• [DIRECTIONS FOR THIS TASK]
In the data, find each line where the word "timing" appears and list that line.

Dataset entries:
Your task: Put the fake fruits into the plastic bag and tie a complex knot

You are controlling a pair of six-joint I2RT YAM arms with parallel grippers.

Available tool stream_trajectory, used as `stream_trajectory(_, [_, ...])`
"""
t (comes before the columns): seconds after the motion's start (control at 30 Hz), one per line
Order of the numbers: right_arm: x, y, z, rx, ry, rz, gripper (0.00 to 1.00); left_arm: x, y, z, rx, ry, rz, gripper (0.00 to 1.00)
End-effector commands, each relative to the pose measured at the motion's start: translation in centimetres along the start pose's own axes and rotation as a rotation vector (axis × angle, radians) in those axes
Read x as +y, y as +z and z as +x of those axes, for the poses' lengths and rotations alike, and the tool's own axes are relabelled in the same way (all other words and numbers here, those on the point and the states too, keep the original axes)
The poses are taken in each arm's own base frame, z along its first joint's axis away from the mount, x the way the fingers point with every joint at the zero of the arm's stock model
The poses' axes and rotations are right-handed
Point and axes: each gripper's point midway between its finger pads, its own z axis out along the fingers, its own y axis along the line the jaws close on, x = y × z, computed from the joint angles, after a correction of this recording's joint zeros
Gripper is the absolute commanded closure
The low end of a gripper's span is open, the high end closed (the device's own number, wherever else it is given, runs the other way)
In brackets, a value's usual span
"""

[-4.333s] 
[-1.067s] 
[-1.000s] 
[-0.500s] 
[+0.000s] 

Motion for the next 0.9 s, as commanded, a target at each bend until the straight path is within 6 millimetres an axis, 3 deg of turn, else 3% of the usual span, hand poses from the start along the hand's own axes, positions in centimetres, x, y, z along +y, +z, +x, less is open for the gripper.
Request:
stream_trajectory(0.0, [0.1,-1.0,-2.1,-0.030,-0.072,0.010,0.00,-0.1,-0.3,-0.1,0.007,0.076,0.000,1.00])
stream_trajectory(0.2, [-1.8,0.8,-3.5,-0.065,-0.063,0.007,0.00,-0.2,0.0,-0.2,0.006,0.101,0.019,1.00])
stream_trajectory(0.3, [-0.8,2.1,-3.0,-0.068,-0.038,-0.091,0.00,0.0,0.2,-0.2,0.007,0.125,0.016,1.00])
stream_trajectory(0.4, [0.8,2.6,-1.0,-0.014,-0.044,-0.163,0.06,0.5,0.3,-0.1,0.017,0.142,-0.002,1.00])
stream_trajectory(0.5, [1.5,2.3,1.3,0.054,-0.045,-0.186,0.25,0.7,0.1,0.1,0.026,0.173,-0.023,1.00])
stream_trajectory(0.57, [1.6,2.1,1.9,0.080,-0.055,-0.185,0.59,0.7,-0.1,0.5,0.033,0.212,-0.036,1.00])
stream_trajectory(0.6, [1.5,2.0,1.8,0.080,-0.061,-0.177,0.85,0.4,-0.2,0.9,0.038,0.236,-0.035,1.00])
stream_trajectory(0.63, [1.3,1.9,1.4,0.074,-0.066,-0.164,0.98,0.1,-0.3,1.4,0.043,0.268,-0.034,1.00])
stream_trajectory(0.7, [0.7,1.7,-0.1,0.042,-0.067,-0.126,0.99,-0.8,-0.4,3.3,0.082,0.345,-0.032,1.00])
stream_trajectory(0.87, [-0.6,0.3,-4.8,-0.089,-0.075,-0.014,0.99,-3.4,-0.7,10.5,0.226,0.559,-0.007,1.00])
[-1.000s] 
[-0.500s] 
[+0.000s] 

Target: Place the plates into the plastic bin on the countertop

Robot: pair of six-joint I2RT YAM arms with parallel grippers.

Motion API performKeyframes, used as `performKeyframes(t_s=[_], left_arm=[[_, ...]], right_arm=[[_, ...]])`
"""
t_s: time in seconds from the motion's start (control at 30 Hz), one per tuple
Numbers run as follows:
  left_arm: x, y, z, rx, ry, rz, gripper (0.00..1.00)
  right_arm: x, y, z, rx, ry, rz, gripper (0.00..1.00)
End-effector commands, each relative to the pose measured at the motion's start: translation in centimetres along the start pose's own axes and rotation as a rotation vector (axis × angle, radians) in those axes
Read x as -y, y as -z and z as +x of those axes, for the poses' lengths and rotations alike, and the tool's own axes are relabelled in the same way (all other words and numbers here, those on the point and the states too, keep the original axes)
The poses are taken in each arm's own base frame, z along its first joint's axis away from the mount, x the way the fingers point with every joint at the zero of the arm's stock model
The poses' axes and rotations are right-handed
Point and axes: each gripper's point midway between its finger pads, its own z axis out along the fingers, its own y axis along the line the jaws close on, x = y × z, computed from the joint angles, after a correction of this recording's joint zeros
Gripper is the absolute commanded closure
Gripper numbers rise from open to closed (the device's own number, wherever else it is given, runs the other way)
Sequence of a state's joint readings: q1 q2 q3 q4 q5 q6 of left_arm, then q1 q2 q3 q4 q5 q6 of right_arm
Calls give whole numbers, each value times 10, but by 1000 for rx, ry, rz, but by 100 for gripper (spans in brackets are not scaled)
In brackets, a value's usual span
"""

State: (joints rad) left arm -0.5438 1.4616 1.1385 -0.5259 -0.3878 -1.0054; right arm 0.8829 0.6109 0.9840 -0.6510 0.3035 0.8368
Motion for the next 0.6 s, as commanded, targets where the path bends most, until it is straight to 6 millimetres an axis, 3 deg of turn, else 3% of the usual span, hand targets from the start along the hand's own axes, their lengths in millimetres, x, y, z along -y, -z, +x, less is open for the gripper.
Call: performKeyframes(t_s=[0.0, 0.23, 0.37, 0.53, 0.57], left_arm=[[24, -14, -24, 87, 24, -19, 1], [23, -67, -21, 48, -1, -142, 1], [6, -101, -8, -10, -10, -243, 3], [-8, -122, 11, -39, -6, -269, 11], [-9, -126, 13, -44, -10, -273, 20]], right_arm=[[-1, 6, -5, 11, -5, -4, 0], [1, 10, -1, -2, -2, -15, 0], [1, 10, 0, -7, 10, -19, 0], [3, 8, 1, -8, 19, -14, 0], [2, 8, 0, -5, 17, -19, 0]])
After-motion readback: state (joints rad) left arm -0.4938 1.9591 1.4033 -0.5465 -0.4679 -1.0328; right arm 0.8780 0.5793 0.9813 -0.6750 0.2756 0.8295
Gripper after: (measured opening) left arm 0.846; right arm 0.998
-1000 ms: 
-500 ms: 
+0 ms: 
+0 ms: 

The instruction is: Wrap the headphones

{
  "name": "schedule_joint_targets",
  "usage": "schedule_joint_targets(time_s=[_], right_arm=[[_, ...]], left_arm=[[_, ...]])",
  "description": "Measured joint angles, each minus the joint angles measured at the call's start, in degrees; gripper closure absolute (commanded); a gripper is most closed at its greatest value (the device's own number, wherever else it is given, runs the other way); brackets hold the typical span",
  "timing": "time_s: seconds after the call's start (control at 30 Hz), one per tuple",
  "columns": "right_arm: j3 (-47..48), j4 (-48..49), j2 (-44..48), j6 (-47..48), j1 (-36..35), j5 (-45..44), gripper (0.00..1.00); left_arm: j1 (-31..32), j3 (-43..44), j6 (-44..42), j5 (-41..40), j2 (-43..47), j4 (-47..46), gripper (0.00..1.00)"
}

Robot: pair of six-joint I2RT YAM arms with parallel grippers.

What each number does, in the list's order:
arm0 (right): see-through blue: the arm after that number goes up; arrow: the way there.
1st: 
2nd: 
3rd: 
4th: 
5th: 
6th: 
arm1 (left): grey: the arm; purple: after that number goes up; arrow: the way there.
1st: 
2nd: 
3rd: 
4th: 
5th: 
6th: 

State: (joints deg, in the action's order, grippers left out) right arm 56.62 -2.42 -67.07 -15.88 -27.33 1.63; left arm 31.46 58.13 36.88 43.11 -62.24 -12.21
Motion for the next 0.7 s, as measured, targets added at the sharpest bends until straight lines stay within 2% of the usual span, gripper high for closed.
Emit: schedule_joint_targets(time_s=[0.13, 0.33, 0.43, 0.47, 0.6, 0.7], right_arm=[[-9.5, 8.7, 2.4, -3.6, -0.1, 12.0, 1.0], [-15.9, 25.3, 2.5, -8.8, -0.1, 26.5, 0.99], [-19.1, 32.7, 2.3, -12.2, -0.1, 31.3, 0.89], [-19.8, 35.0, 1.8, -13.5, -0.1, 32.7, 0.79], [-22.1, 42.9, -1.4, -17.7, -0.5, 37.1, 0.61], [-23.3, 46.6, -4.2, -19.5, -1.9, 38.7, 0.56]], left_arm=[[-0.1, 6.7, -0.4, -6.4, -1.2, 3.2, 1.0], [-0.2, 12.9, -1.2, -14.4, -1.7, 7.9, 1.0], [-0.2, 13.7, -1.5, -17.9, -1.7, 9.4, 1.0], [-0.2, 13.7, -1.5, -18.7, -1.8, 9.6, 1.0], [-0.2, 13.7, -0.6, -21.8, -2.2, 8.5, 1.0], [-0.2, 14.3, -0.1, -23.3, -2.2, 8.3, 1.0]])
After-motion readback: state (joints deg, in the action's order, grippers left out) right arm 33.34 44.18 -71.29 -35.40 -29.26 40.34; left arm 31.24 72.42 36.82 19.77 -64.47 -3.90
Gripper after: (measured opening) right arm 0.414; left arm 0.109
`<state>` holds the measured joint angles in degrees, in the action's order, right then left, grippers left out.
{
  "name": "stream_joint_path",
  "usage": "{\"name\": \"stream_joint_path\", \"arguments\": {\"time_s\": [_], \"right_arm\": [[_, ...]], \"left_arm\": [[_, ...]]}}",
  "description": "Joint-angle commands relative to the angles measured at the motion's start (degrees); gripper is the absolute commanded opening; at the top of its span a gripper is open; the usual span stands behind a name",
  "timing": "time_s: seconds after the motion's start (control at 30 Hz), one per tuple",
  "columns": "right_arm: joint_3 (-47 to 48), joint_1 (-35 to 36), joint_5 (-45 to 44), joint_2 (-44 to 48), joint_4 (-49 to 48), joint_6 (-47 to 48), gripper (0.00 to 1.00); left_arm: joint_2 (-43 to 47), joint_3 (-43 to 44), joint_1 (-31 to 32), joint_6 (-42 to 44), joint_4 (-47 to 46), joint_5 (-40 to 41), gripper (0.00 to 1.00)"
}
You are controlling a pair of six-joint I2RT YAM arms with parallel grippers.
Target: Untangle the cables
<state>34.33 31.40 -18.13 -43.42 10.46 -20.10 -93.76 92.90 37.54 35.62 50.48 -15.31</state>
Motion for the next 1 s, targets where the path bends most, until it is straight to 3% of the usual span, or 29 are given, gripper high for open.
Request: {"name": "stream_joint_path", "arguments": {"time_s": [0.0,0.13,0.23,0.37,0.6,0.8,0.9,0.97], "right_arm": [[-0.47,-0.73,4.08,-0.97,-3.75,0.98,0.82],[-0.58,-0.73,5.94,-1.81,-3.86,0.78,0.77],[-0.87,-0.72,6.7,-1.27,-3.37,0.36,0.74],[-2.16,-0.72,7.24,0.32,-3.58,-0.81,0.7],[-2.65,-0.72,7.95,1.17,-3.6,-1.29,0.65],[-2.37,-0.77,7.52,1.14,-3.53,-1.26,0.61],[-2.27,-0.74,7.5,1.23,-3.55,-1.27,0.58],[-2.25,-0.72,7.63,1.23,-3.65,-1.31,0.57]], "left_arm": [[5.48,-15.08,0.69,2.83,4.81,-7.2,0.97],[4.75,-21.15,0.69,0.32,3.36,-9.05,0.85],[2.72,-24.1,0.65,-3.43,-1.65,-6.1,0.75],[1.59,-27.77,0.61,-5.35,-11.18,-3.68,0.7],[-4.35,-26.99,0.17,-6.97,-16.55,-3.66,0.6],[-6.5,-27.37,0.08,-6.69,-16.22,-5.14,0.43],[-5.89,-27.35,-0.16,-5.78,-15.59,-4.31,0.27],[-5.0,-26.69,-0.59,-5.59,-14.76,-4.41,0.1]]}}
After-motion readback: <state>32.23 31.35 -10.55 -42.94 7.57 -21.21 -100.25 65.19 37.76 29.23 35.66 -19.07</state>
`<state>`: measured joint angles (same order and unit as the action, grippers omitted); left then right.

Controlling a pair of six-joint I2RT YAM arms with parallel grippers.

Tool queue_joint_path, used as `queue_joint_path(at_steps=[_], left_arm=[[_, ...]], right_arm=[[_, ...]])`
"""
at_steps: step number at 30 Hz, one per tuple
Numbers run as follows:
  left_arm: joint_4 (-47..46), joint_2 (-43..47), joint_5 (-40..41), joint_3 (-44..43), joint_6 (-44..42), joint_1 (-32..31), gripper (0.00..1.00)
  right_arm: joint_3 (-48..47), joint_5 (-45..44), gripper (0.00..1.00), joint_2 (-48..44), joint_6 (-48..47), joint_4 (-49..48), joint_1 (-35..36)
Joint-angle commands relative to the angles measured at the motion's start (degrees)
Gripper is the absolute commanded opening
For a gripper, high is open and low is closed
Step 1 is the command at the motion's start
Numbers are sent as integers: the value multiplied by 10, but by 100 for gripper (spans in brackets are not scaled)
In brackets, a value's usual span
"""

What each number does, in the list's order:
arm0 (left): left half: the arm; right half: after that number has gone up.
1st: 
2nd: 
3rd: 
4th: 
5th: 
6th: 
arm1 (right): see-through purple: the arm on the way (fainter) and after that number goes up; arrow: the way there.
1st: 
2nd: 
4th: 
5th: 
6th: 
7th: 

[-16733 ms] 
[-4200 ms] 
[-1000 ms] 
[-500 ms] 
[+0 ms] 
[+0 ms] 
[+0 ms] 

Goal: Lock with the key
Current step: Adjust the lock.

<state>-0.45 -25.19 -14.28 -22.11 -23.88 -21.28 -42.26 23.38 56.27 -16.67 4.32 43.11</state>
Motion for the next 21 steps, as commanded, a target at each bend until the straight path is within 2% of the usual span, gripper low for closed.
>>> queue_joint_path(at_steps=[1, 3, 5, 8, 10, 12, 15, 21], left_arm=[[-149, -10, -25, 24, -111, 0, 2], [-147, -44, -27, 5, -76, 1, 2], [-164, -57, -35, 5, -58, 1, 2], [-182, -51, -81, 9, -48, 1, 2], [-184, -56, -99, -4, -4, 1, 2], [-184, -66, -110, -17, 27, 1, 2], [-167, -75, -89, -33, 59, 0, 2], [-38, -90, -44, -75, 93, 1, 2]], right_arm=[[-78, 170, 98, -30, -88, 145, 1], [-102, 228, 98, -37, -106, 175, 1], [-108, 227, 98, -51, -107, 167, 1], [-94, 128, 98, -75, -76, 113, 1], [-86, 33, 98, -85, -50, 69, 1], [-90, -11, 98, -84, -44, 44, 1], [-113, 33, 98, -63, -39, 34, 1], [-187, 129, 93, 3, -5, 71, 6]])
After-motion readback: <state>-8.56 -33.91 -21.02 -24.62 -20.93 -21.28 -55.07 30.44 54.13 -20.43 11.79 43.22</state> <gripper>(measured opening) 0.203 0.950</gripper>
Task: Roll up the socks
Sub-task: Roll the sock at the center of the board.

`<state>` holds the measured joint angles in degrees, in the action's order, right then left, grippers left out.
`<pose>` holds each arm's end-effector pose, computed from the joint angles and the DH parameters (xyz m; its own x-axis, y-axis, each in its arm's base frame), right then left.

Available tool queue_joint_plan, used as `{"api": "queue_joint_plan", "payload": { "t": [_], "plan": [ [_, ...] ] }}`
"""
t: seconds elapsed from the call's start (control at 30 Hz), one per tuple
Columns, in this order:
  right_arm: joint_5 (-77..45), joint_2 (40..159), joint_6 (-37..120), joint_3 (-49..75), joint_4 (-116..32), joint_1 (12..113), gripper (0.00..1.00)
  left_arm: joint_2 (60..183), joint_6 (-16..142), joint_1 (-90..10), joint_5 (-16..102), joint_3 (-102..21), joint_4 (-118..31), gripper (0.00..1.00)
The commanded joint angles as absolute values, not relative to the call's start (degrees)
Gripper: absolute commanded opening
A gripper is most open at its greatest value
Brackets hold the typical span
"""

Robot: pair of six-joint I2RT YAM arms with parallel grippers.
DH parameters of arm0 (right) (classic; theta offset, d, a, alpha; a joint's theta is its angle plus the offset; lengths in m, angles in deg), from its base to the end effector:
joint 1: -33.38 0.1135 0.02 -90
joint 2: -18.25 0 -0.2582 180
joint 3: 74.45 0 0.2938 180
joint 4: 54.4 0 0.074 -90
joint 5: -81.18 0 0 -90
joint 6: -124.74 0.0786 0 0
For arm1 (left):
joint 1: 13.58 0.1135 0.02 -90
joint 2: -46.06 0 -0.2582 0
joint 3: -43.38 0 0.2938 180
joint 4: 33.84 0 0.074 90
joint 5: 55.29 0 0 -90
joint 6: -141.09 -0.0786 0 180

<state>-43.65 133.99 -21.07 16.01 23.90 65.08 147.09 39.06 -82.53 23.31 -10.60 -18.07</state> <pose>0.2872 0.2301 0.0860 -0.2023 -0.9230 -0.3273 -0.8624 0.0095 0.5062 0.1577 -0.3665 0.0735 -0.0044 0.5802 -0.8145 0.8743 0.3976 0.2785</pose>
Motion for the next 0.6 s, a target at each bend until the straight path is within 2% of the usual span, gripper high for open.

• [TASK OUTPUT]
  "timing": "time_s: seconds after the call's start (control at 30 Hz), one per tuple",
  "timing": "time_s: seconds after the motion's start (control at 30 Hz), one per tuple",

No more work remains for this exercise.